Après 40 ans de vie commune, le torchon brûle entre Victor (Daniel Auteuil) et Marianne (Fanny Ardant). Lui est un dessinateur de BD un peu oublié. Elle, psychanalyste en vue, surfe sur la vague virtuelle. Antoine (Guillaume Canet), un ami de leur fils, invite Victor à participer aux "Voyageurs du temps", une expérience d’immersion dans l’époque et le lieu de son choix. Ce sera le café "La Belle époque", en 1974. La date et le lieu de sa rencontre avec Marianne – car de son côté les sentiments sont toujours vivaces. Mais après quelques heures là-bas, Victor croit tomber sous le charme de Margot, qui prête ses traits à la Marianne de 1974… Comment faire comprendre au jeune amoureux (de 65 ans) que pour la jeune femme il ne s’agit "que" de jouer la comédie?

La Belle Epoque

Tout est faux mais aussi terriblement vrai

Nicolas Bedos, face au public: "J’ai été frappé par des confessions d’amis – des amis un peu plus âgés que moi (il a 39 ans) –, des gens pas toujours nostalgiques mais dépassés voire dégoûtés par toute cette technologie, qui ne reconnaissent plus le monde qu’ils ont connus, et qui sont donc assez… moroses. J’ai eu envie de leur faire un petit cadeau." Ce petit cadeau concocté par Bedos a des vertus thérapeutiques. Car le spectateur est embarqué dans un profond processus d’identification avec Victor/Auteuil. Lequel va, via son expérience grandeur nature, retrouver le meilleur de lui-même. Car si tout est faux autour de lui, tout est aussi terriblement vrai, en lui.

"La Belle époque"

De Nicolas Bedos 

Note : 5/5

Avec Daniel Auteuil, Fanny Ardant, Guillaume Canet, Doria Tillier…

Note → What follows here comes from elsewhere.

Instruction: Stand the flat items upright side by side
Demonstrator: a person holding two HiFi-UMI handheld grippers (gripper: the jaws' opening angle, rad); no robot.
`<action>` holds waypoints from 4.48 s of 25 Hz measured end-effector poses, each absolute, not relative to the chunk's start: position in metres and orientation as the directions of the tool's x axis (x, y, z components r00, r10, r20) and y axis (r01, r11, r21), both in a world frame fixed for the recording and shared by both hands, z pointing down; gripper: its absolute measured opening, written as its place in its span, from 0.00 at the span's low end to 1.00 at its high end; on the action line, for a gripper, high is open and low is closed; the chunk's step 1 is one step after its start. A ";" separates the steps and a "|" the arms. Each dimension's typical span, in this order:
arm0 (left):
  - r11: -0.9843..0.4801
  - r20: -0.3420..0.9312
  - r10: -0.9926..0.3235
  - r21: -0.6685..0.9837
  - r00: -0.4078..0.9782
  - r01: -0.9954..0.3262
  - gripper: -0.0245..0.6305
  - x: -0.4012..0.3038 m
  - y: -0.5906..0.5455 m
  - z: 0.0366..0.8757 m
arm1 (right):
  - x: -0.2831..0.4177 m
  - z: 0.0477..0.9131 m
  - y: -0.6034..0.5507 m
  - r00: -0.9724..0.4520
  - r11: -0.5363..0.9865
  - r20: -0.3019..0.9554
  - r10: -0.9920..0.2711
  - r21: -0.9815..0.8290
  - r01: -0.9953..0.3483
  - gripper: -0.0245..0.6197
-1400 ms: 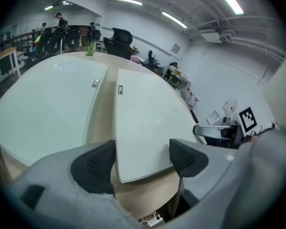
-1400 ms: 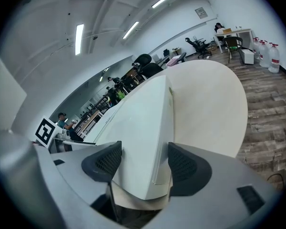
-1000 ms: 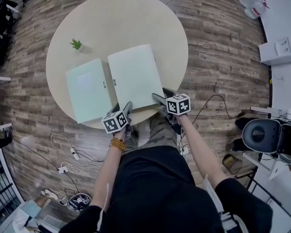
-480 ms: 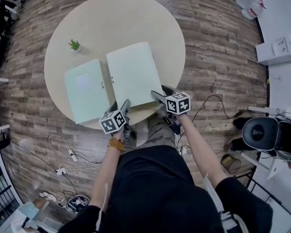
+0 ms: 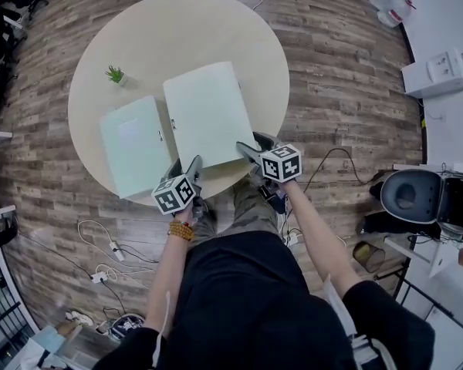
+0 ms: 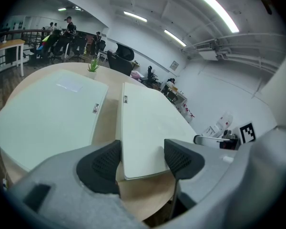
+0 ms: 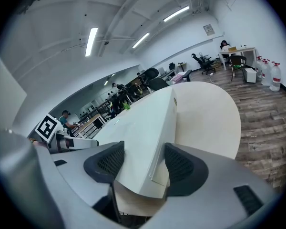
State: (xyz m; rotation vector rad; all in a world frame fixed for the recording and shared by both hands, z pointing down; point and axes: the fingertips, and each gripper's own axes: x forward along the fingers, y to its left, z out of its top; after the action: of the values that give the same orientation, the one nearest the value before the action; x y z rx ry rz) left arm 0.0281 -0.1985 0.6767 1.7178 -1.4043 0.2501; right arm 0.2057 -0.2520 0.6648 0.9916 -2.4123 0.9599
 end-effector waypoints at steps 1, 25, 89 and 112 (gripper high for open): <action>0.020 0.632 -0.696 0.492 0.342 -0.870 0.48 0.028 -0.199 0.674 | 0.206 0.663 -0.252 -0.688 0.521 0.543 -0.481 -0.455 -0.722 0.46; -0.096 0.525 -0.760 0.492 0.383 -0.865 0.46 0.018 -0.212 0.610 | 0.201 0.591 -0.245 -0.640 0.528 0.487 -0.594 -0.364 -0.767 0.45; -0.046 0.415 -0.865 0.496 0.283 -0.867 0.47 -0.159 -0.140 0.542 | 0.015 0.509 -0.194 -0.722 0.682 0.397 -0.567 -0.265 -0.681 0.44; 0.053 0.412 -0.896 0.473 0.168 -0.880 0.47 -0.238 -0.085 0.540 | -0.071 0.510 -0.159 -0.793 0.761 0.379 -0.478 -0.272 -0.589 0.44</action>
State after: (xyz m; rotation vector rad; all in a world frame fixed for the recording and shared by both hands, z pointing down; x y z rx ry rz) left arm -0.2383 -0.0845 0.5396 1.7978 -1.6853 -0.0313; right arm -0.0706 -0.1587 0.5098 0.8282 -2.6714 0.5518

Tout y est: les blessures, la jeunesse qui fuit, la manipulation médiatique, mais aussi les espoirs, la création, et la liberté. Ces nombreux thèmes ne sont pas enfilés comme des perles sur un collier, mais intimement tissés ensemble comme dans un conte. Pas à pas, Bedos nous immerge dans la narration, pour vivre une histoire, drôle, enlevée, foisonnante – du genre qui vous raconte qui vous êtes, mais avec la force de "l’air de rien".

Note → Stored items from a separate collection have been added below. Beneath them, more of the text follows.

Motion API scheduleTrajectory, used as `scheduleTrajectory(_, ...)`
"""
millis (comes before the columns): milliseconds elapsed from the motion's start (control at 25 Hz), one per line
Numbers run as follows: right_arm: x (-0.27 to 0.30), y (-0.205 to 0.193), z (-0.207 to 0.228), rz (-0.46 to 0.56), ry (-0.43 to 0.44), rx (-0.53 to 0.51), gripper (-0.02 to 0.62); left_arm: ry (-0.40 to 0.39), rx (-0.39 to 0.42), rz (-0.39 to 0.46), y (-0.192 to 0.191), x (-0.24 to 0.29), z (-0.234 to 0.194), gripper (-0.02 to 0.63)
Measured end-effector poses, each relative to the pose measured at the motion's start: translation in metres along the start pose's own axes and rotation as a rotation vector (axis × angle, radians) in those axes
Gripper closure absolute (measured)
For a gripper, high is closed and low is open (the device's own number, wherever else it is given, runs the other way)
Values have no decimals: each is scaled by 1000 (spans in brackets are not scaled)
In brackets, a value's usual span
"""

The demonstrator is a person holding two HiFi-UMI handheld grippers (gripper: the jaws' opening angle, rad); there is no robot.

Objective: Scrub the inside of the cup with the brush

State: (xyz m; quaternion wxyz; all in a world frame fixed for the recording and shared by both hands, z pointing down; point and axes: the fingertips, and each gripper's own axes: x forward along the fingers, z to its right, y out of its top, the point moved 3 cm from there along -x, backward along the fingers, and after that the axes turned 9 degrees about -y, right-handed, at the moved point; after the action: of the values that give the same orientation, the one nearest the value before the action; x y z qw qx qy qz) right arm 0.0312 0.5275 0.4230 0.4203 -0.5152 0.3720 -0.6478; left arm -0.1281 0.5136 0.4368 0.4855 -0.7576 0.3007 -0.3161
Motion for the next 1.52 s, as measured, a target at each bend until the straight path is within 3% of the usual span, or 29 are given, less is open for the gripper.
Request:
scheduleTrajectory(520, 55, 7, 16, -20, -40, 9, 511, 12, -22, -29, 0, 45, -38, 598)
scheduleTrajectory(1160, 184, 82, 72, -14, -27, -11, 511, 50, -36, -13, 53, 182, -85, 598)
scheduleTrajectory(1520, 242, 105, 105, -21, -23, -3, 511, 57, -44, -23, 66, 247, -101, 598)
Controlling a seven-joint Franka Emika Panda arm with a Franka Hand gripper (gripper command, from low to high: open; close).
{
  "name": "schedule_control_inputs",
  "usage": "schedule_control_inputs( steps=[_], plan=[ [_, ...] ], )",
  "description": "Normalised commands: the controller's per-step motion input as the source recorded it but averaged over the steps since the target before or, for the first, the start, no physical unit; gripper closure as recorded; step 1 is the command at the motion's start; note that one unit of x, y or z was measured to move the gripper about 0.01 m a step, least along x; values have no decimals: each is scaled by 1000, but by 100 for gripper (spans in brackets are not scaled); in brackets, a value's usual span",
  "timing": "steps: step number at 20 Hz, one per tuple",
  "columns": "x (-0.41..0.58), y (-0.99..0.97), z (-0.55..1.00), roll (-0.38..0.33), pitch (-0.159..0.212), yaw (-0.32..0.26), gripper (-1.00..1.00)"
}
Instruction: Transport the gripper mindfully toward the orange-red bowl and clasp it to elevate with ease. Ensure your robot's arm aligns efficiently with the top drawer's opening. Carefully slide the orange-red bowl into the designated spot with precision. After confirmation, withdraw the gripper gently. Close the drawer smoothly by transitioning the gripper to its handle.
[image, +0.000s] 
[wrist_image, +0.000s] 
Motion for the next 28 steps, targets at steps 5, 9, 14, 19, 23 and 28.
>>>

Le réalisateur poursuit: "J’essaie d’aboutir à quelque chose que j’aurais envie de voir. J’aime les films qui vous en donnent. Il faut soigner tous les détails, les transitions, la musique, traquer la vérité où qu’elle soit, même dans des bêtises. J’adore les montages parallèles où une séquence en renforce une autre. Fanny Ardant est au restaurant aujourd’hui, et on devine ses gestes, ses phrases, ses plats préférés, bref son intimité, grâce à ce qu’on voit d’elle 40 ans plus tôt, en même temps, dans une autre séquence, alternée. Boum!"

"La Belle époque" fait l’unanimité: histoire poignante, thèmes modernes, acteurs au sommet… sous la houlette d’un réalisateur inspiré, généreux, et qui connaît son sujet.

Oui, boum. On pensait que Bedos resterait toujours prisonnier d’une image, celle d’un chroniqueur télé brillant mais tête-à-claques – sauf pour ceux qui avaient déjà repéré il y a deux ans son excellent premier film "Mr et Mme Adelman". Voilà qu’à présent il nous fait penser à Shakespeare, excusez du peu, celui qui montrait déjà dans "Comme il vous plaira", en 1599, la toute puissance du "on disait que...". "Le monde est une scène, hommes et femmes n’y sont qu’acteurs, avec leurs entrées et leurs sorties, une scène où un homme seul jouera bien des rôles." CQFD.